2.    Stick with one set of development tools.  Do not change the core library that your developers use every time a new release comes out. Validation and version control are needlessly complicated if third-parties can randomly revise any pieces of your software.

3.    Use a version control system that captures every piece of software, tool, source file, header file, library, test file, etc. necessary to build and test each release candidate. 
    a.    Build the final release version on an independent system with a clean OS installation using only the files extracted from the version control system.
    b.    At the very least, when the inevitable disaster strikes it will be possible to identify the versions of your software that are affected.
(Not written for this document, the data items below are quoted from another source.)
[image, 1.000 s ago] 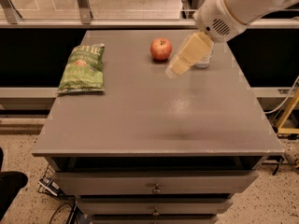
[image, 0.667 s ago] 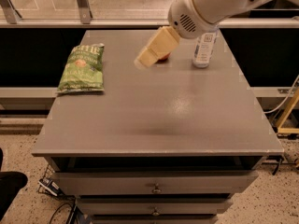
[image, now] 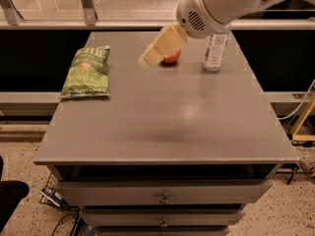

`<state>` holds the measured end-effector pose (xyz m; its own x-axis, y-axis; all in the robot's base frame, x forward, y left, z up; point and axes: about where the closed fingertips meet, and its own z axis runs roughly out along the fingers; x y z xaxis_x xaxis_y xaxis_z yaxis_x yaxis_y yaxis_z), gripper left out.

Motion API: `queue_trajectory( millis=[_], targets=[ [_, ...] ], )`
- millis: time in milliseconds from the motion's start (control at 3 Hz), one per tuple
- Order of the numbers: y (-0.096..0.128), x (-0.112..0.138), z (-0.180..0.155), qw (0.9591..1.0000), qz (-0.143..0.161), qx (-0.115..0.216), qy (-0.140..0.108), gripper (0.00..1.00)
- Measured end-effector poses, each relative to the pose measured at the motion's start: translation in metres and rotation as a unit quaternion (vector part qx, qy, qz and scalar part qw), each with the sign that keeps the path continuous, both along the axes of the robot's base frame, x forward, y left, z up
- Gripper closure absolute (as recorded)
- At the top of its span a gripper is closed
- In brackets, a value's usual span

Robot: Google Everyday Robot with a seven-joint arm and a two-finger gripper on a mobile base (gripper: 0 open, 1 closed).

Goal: Pick green jalapeno chip bag

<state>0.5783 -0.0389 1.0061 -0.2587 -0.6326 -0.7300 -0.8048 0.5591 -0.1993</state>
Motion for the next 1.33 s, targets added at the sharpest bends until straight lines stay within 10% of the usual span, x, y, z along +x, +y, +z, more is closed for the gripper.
queue_trajectory(
  millis=[1333],
  targets=[
    [0.159,0.039,-0.094,0.9992,0.026,0.011,0.030,0.00]
  ],
)
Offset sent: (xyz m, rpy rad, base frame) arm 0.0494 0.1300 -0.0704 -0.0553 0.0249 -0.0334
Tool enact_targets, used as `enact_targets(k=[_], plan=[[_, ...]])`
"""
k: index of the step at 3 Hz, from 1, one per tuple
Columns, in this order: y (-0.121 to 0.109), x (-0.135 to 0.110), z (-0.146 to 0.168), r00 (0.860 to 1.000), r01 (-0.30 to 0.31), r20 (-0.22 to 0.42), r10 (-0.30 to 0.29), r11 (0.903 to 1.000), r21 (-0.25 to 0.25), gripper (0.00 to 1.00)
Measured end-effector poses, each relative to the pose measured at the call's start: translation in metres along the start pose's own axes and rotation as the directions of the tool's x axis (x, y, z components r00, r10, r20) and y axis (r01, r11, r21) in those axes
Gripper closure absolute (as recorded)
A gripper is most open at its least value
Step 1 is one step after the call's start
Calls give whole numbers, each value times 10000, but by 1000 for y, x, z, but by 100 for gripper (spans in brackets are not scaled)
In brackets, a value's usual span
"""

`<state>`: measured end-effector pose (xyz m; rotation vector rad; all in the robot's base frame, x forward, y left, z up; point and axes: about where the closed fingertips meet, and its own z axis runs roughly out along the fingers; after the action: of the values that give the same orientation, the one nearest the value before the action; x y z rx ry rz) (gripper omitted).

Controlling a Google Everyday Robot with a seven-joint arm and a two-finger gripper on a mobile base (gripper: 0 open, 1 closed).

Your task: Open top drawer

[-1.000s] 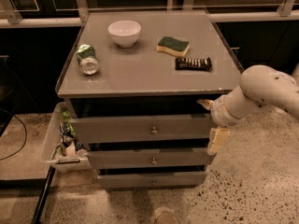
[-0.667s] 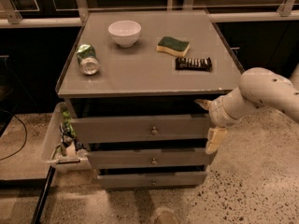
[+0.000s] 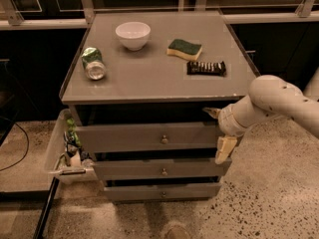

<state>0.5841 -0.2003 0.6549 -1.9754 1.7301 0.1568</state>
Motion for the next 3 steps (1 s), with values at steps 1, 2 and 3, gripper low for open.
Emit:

4.    Develop a runtime linkage system capable of swapping out implementations of a particular function or module on the fly.
    a.    In the verification process, this would allow the verification system to generate random switches between implementations and ensure continued correct operation of the system.
    b.    In the operational case, normally only one implementation of each function would be distributed.  This mechanism would allow for the distribution of software updates into running systems without requiring a reboot in many cases.

“What I tell you three times is true.”
The Hunting of the Snark
- Lewis Carroll

These suggestions may seem onerous, especially to small developers.  This type of approach can easily be implemented using only four individuals: Designer, (2) Developers and a Validator.  These roles may be traded for each different module or feature of a project.  Far from increasing effort or time-to-market, it could be argued that the improved documentation, cross-training and more robust final product actually reduce overall development effort.  New employees can be of immediate use and can be rapidly integrated into the corporate or community structure by assuming any one of the roles without the need for a lengthy training period.

Converting software to another language or porting it to different hardware will be greatly simplified by the comprehensive documentation and test cases inherent in this method.  Identifying the ramifications of bugs (detected by whatever means) will be more comprehensive and rapid if the development tools allow easy generation of a list of all software and modules that use a given feature.